== Input material

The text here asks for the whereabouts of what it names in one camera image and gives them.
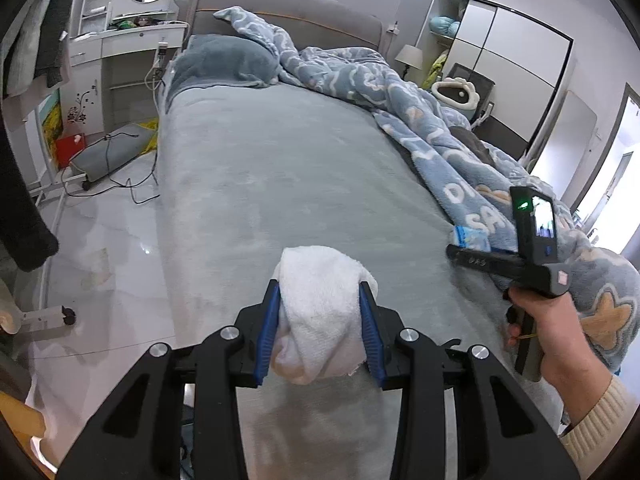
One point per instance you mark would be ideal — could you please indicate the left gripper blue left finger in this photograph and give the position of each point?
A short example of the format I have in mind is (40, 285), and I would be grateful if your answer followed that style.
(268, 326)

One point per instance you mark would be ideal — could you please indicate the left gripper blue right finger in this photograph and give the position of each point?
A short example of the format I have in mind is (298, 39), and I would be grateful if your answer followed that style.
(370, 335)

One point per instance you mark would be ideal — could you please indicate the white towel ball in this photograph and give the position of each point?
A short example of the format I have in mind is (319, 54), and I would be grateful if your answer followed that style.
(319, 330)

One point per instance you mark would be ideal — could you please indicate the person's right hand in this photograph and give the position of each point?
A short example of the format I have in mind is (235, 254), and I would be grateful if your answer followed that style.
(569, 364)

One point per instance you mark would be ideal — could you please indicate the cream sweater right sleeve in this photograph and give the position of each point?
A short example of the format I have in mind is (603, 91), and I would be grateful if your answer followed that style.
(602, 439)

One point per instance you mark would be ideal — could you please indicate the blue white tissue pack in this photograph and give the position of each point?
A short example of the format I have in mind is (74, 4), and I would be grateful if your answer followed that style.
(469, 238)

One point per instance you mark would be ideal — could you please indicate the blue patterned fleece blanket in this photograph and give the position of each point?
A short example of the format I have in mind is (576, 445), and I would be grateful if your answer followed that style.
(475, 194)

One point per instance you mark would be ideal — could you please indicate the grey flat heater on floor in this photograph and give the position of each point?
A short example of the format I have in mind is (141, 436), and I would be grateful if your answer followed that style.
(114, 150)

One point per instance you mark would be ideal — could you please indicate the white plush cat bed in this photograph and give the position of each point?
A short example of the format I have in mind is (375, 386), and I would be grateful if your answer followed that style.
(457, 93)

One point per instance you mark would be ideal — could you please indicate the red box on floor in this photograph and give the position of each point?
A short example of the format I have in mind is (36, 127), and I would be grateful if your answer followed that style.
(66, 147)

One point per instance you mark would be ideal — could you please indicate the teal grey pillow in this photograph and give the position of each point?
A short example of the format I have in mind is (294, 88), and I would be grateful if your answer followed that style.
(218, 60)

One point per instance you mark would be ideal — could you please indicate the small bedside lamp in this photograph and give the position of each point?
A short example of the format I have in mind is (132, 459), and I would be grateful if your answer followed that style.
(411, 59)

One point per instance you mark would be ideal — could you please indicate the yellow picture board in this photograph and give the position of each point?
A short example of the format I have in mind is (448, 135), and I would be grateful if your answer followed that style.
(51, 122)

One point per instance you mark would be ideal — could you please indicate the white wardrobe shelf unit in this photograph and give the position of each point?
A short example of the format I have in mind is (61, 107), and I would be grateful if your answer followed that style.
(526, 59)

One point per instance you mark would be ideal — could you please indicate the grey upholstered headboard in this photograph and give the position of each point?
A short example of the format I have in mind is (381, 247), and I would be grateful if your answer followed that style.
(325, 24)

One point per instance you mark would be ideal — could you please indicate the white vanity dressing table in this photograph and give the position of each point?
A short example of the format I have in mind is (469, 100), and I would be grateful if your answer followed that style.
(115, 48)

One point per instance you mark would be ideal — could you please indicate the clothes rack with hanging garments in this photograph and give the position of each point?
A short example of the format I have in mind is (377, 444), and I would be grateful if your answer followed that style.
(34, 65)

====
== Input material

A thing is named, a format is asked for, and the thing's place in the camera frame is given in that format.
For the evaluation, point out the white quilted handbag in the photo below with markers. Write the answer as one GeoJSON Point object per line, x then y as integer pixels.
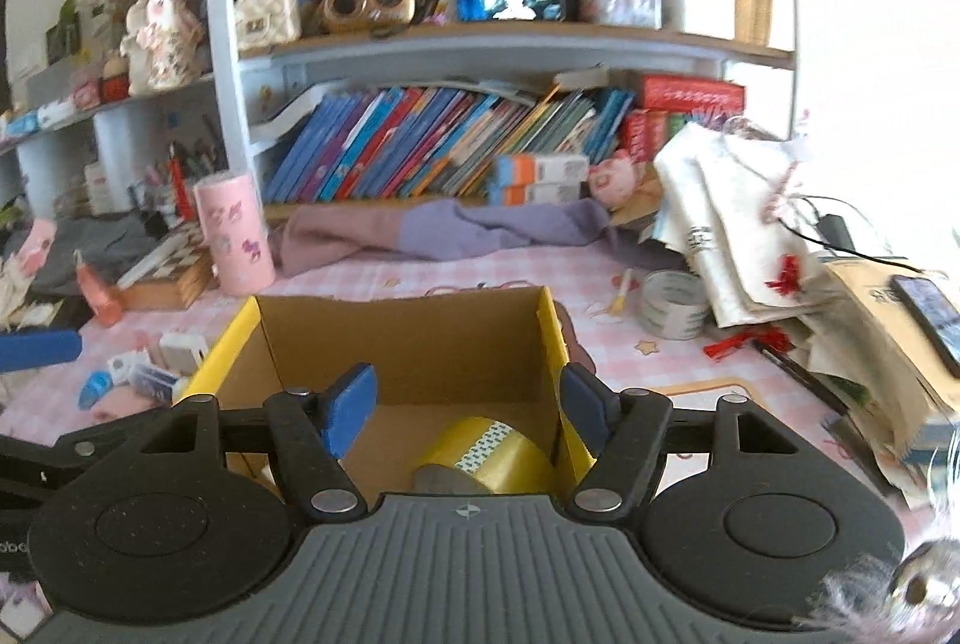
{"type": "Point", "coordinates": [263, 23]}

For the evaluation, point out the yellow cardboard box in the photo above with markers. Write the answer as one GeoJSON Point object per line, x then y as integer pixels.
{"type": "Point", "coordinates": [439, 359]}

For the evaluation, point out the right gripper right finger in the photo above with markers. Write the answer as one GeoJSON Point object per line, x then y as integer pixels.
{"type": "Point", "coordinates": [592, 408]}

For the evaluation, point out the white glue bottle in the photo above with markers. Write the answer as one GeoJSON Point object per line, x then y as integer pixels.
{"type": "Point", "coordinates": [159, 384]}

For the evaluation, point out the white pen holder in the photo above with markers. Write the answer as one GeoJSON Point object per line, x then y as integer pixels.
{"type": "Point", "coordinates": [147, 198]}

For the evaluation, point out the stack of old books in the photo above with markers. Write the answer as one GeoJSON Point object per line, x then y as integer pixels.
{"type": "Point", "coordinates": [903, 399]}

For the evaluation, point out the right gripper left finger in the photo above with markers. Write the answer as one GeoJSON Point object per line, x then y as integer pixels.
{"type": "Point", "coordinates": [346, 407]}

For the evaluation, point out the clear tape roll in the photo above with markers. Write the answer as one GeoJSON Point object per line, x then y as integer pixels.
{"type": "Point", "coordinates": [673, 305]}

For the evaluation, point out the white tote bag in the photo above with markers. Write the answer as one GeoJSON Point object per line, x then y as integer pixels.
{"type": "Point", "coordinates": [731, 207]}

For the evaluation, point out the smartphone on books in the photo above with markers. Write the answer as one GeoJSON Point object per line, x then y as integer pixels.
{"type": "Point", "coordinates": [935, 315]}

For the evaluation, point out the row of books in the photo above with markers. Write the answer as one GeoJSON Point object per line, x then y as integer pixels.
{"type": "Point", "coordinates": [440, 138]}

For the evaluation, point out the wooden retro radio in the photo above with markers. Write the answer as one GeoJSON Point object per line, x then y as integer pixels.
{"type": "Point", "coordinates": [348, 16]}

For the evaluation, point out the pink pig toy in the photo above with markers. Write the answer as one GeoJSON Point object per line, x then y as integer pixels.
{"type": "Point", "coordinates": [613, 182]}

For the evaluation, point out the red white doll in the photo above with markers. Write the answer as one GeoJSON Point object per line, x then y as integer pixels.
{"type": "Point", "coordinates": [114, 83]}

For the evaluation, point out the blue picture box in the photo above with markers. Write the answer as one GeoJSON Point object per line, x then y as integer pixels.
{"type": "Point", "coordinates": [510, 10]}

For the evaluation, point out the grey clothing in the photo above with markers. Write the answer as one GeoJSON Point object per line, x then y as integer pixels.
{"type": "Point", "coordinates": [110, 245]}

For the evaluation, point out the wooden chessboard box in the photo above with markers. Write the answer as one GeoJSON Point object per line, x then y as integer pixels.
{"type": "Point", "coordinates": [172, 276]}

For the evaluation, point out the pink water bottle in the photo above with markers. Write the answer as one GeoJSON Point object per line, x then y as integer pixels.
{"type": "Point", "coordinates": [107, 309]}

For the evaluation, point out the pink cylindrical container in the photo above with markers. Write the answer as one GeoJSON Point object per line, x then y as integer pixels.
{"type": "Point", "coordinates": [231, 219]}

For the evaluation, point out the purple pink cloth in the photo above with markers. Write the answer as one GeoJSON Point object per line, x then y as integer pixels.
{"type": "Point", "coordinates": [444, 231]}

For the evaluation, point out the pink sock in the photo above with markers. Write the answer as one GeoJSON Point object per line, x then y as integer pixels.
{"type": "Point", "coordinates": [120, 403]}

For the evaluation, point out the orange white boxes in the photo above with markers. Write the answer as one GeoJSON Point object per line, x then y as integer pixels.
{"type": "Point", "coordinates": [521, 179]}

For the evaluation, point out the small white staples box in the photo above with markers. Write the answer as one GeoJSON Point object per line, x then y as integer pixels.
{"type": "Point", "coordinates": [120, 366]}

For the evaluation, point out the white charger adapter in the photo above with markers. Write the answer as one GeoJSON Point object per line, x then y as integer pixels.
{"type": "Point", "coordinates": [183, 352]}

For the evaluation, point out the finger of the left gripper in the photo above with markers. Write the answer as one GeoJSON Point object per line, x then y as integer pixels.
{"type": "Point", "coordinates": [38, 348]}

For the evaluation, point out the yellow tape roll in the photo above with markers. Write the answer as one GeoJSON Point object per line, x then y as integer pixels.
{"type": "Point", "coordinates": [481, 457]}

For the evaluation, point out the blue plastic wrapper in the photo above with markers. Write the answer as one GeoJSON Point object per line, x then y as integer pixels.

====
== Input material

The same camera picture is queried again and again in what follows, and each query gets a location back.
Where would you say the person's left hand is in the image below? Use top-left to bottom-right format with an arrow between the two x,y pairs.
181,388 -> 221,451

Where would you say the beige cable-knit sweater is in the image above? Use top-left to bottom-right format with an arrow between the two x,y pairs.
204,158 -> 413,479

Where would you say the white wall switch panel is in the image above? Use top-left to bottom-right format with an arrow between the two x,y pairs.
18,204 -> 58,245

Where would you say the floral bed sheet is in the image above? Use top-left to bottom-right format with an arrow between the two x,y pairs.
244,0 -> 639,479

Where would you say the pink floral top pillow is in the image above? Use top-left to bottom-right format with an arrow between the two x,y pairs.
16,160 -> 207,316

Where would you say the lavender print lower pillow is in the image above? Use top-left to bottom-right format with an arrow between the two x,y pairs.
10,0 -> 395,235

====

The lines you need are those with the word "floor"; list them from the entries.

The completed task:
One point per instance you mark would be ideal — could you please indicate the grey flat heater on floor in this photograph and give the position of each point?
One point per instance you mark would be ideal — could you please indicate the red box on floor in this photograph and give the position of each point?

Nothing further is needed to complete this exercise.